For additional information, contact: Peter Alviti, Jr. Director of Public Works City of Cranston 869 Park Avenue Cranston, RI 02910 (401) 461-1000 FAX (401) 461-9650

DESCRIPTION OF PARTNERSHIP ARRANGEMENTThe City of Cranston's municipal wastewater treatment plant has been operated and maintained by a private firm, Professional Services Group (PSG), since 1989. The original contract was renewed in 1993. In early 1996, the City decided to explore the potential financial, environmental and operational benefits afforded through long-term lease or purchase of the wastewater facility by the private sector. Initial bids were received in April, 1996 from three firms. Competitive negotiations began in May and continued until a Request for Resubmittals was issued in September. Final proposals were received in October. The City selected the joint venture team of Poseidon Resources and PSG and Metcalf and Eddy in November. Final agreements were approved by the City in March, 1997. Under the new 25 year service agreement, the City will retain ownership of the facility. In addition to operating and maintenance, Poseidon/PSG's obligations are expanded to include repair/rehabilitation and capital improvements the plant and collection system, as well as satisfying a consent decree to upgrade to advanced treatment. In May 1997 the transaction was approved by the U.S. Environmental Protection Agency under E.O. 12803. With this approval, the Agency also decided to forgive the City's repayment of undepreciated grant funds (over $5 million) pursuant to Section 586 (a)(2) of the Water Resources Development Act of 1996.

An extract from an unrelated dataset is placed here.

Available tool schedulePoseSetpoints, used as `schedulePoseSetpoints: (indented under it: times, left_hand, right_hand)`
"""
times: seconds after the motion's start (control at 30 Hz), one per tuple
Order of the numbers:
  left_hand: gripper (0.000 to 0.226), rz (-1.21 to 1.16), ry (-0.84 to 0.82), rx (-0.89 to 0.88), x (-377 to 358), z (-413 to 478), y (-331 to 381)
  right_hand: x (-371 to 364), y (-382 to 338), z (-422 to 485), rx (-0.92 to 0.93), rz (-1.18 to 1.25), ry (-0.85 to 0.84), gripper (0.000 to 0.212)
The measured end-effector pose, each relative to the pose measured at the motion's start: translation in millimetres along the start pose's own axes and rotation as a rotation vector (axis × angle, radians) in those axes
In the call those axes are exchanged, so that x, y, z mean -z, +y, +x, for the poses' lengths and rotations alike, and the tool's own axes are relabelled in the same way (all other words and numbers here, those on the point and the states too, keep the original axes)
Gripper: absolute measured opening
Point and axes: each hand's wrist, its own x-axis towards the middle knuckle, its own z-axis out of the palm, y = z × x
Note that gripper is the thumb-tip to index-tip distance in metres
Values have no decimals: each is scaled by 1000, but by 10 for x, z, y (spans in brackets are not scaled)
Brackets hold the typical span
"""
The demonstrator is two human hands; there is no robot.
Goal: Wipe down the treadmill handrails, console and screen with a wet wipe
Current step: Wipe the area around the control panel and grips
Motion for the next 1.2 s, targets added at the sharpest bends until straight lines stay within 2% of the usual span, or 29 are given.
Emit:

The original 5 year O&M agreement was estimated to have saved the City over $4 million. Under the new contract, Cranston will receive $48 million cash up-front. The cumulative projected savings for the full 25 year contract term is $74 million (or $23 million net present value). These funds will be used to repay a loan from the general fund to the sewer enterprise fund, eliminate the City budget deficit and defease outstanding general obligation debt carried in the sewer fund. The City will also benefit from capital cost savings associated with compliance with the consent decree (PSG has proposed a plan to slash the estimated $40 million cost for the upgrade to $3 million). Rates will not increase over current levels beyond normal inflation and commodity price rises.


Under the original 1989 contract, PSG guaranteed employment to all City treatment plant staff for one year, and assumed the union contracts and associated salary and benefit packages. Since 1989, operations staff has been increased and union contracts have been successfully renewed.